Last year, MIT proudly announced that it was building a solar energy plant in North Carolina that it claimed would benefit both the bay and “tar heel” states.
More than half a year later, those benefits are looking ever more theoretical with each passing month. “James McLawhorn, director of the Electrical Division of the Public Staff of the N.C. Utilities Commission, monitors utility company compliance with REPS,” Don Carrington reported in the Carolina Journal this month. “McLawhorn confirmed to CJ that electricity from the Summit Farms Solar project doesn’t help North Carolina meet its renewable energy goals.”

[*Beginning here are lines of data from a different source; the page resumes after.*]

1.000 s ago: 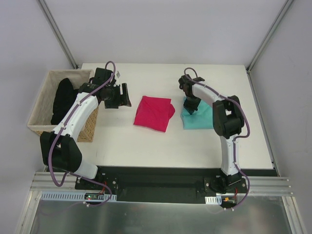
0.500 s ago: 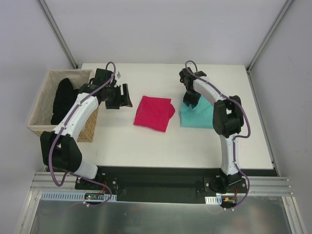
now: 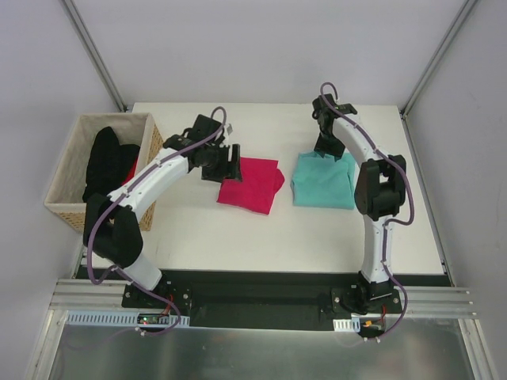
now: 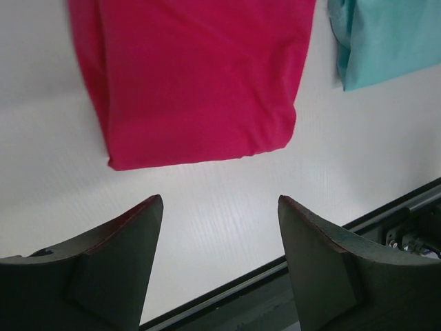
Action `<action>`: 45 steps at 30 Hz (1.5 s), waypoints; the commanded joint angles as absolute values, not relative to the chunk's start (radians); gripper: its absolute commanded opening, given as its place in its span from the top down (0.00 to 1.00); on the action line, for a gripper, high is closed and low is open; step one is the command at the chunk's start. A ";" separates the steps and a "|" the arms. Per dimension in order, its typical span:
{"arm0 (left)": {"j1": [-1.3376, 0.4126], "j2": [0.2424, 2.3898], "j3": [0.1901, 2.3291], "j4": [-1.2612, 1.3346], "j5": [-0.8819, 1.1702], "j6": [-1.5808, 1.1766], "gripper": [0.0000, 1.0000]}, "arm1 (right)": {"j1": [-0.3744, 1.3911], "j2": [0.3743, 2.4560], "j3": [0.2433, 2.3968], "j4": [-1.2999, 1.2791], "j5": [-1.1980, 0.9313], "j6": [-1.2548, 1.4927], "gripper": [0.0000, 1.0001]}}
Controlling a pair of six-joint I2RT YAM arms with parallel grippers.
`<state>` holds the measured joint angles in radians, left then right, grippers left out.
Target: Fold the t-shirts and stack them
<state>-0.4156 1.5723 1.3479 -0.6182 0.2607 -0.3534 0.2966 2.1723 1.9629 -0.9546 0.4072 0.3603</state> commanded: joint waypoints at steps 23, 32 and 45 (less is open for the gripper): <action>-0.704 1.862 1.660 -0.629 0.225 -0.445 0.37 | 0.025 2.237 2.175 -0.953 0.298 0.160 0.37; -0.741 1.944 1.727 -0.647 0.229 -0.454 0.36 | -0.028 2.279 2.203 -0.946 0.244 0.169 0.37; -0.762 2.068 1.787 -0.646 0.265 -0.456 0.37 | -0.034 2.306 2.197 -0.939 0.195 0.184 0.37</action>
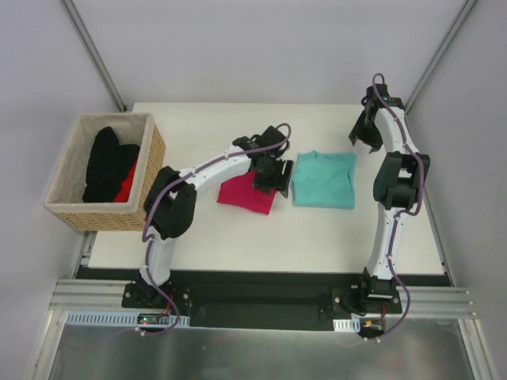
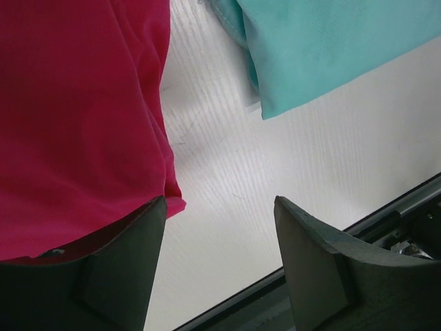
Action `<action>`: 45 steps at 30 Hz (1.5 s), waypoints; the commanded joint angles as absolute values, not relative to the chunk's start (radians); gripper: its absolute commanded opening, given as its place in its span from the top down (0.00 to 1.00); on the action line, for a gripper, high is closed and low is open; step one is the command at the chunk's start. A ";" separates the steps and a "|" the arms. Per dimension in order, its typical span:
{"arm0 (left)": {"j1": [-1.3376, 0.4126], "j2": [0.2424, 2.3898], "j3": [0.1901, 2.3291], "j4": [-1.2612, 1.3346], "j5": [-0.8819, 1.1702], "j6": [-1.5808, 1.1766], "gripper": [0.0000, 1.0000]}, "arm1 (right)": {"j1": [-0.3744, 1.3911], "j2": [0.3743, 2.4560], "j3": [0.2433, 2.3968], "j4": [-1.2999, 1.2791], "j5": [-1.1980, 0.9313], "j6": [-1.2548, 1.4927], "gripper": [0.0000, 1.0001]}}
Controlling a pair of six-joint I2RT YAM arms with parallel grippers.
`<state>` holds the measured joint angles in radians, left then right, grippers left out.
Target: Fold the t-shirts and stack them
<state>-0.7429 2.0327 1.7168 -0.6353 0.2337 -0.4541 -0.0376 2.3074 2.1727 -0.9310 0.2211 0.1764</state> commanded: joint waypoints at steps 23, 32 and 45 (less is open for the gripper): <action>-0.813 2.200 1.867 -0.661 0.314 -0.414 0.41 | -0.018 2.301 2.186 -0.928 0.155 0.178 0.38; -0.813 2.203 1.867 -0.663 0.308 -0.407 0.41 | -0.020 2.324 2.180 -0.920 0.143 0.189 0.38; -0.813 2.275 1.971 -0.669 0.351 -0.387 0.45 | -0.018 2.293 2.128 -0.902 0.121 0.198 0.38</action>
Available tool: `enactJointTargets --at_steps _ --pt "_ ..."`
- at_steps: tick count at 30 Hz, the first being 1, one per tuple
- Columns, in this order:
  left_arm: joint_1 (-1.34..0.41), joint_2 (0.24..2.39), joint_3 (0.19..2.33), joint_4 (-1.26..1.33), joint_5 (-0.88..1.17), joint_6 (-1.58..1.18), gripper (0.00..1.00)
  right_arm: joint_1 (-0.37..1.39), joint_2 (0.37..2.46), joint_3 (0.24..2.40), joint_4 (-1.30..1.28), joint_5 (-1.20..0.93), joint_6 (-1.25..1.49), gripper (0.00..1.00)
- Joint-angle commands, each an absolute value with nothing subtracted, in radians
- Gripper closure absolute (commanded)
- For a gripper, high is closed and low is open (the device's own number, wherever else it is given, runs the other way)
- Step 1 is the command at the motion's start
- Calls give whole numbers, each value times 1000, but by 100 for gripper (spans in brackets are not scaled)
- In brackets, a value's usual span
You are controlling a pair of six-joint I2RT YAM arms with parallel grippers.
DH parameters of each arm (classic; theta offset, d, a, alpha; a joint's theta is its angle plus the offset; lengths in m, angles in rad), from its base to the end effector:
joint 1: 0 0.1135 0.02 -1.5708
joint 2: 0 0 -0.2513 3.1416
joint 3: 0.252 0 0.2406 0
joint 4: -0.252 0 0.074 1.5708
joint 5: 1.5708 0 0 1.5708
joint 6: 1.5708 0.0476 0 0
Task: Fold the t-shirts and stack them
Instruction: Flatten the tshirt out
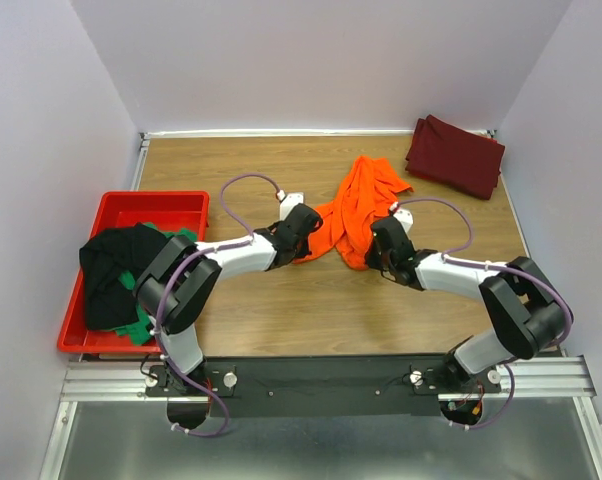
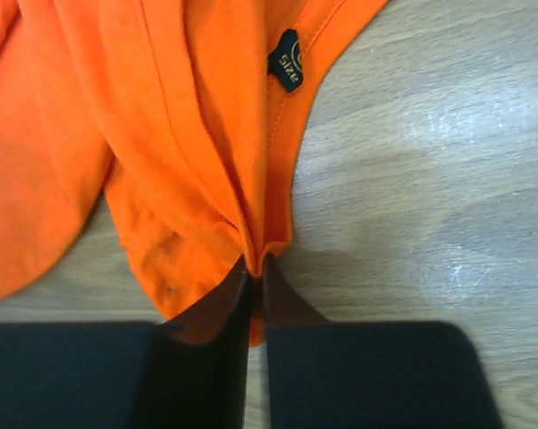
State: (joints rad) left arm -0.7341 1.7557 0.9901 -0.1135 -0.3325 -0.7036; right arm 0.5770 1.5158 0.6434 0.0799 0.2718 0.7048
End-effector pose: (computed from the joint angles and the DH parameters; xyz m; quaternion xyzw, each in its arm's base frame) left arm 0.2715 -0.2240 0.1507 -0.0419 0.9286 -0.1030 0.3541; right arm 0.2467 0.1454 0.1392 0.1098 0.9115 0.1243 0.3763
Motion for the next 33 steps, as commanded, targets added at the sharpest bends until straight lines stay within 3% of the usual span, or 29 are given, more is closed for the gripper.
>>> enactJointTargets --at_steps 1,2,10,19,28,33 --pt "-738 1711 1043 -109 -387 -683 96 583 1490 676 40 354 686 100" --pt "-736 1697 1049 -118 -396 -680 100 583 1476 692 14 400 686 100" --pt "-670 1441 1112 -247 -472 -637 100 535 1168 768 -233 567 611 100" --pt "-513 1157 1157 -327 -451 -586 100 522 965 963 -382 715 505 100" --pt "-327 1239 1146 -293 -247 -597 100 483 1014 997 -388 824 462 99" --pt "-307 1247 1180 -290 -222 -609 100 439 986 1005 -390 804 477 99"
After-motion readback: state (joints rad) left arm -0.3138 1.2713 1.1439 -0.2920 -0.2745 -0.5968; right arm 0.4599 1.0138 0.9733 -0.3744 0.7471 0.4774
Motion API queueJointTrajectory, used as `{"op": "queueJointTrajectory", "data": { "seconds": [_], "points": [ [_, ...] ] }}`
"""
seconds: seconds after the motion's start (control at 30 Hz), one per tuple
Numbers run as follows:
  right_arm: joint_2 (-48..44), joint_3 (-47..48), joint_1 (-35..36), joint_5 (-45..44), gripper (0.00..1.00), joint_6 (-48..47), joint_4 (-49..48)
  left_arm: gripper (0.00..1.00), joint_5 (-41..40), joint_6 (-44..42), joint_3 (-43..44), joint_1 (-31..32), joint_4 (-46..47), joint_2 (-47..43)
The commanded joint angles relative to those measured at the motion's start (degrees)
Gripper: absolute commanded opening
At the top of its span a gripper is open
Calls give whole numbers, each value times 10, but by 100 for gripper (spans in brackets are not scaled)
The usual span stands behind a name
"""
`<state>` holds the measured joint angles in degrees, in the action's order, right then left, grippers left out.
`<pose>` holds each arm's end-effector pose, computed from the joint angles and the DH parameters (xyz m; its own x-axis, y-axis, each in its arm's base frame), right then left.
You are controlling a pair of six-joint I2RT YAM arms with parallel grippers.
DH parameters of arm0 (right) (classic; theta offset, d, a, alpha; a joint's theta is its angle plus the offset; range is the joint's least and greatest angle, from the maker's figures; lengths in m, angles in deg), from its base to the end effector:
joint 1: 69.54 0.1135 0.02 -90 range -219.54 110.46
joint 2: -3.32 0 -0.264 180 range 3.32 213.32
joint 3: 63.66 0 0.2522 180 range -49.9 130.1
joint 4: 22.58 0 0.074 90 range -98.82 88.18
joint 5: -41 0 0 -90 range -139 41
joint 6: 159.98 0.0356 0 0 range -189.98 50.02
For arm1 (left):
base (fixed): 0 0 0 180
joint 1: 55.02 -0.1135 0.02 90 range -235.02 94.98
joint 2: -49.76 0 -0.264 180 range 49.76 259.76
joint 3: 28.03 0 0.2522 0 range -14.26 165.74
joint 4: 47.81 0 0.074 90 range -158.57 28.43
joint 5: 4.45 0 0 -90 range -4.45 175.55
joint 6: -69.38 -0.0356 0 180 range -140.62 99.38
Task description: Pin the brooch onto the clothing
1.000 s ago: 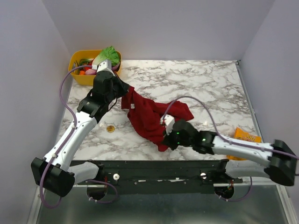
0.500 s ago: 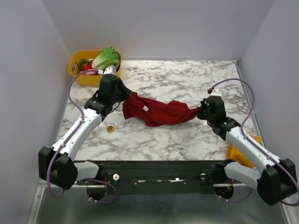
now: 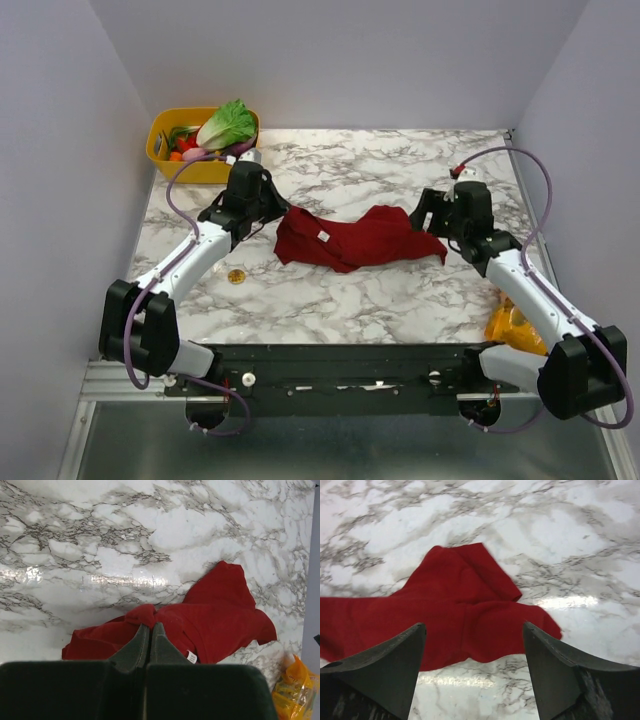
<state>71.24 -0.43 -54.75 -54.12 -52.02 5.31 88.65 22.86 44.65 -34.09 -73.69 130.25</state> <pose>0.2564 0.0644 0.2786 -0.5512 0.1721 -0.8164 -0.0122 0.9767 0.2141 0.2958 -0.1152 0.2788 -0.6503 -0.4869 -0.5831 -0.0672 0.8014 -0.5943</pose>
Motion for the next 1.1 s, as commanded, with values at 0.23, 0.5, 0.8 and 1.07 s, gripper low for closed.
{"op": "queueJointTrajectory", "data": {
  "seconds": [0.23, 0.5, 0.8, 1.07],
  "points": [
    [41, -131, 90, 221, 81, 106, -80, 0, 33, -4, 18, -4, 31, 23],
    [81, -221, 91, 260, 82, 265, -307, 0, 54, -2, 9, -4, 47, 24],
    [172, -186, 90, 254, 79, 330, -390, 0, 57, -2, -11, -4, 52, -7],
    [123, -227, 90, 188, 71, 341, -389, 0, 54, -2, -22, -5, 52, -28]
  ]
}}
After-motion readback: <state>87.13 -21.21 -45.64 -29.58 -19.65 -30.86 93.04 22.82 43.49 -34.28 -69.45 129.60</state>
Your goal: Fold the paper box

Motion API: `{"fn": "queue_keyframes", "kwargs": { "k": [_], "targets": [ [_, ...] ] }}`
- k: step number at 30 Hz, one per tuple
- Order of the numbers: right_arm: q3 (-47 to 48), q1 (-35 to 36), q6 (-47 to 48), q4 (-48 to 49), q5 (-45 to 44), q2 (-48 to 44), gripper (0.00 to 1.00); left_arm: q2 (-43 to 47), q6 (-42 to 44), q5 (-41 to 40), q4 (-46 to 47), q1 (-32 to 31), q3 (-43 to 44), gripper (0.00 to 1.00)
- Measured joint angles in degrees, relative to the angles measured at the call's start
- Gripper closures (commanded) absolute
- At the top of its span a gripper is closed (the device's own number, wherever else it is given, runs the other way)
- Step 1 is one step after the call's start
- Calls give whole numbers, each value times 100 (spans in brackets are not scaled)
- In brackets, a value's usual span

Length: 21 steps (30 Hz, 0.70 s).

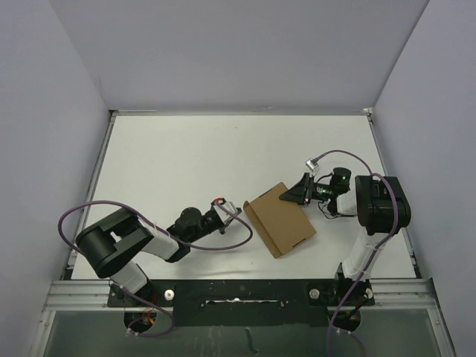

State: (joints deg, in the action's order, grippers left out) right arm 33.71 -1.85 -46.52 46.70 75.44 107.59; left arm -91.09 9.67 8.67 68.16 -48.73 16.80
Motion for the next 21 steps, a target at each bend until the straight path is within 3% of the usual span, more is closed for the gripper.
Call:
{"fn": "queue_keyframes", "kwargs": {
  "k": [4,11,21],
  "targets": [
    [0,0,-9,39,9,2,100,0,-127,-46,0,37,0,85],
    [0,9,-179,529,212,4,100,0,-870,343,201,549,-11,72],
    [0,210,-691,2009,734,-44,100,588,-2522,807,234,1432,-339,72]
  ]
}}
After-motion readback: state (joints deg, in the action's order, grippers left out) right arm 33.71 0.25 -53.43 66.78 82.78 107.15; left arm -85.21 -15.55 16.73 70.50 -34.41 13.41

“Nor do counties collect the full amount of property taxes from commercial solar energy systems, as they do from other commercial or industrial users. In 2008, North Carolina enacted legislation exempting from local property taxes 80 percent of the appraised value of non-residential solar energy electric systems. Summit Farms Solar and similar projects are taxed at 20 percent of their actual value.”
“There’s no requirement that the facility participate in the North Carolina REC program to receive the tax reduction. Currituck County Tax Administrator Tracy Sample told CJ the preliminary assessed (taxable) value of Summit Farms is $30,079,090. That value is after depreciation, and the 80 percent exclusion in assessed value allowed under state law.”
“Based on our current tax rate of (48 cents per $100 valuation), the (latest year) amount of tax due the county will be approximately $144,379,” Sample told CJ. “Total property tax levies for Currituck County were about $30 million for fiscal year 2015-16,” Carrington reported.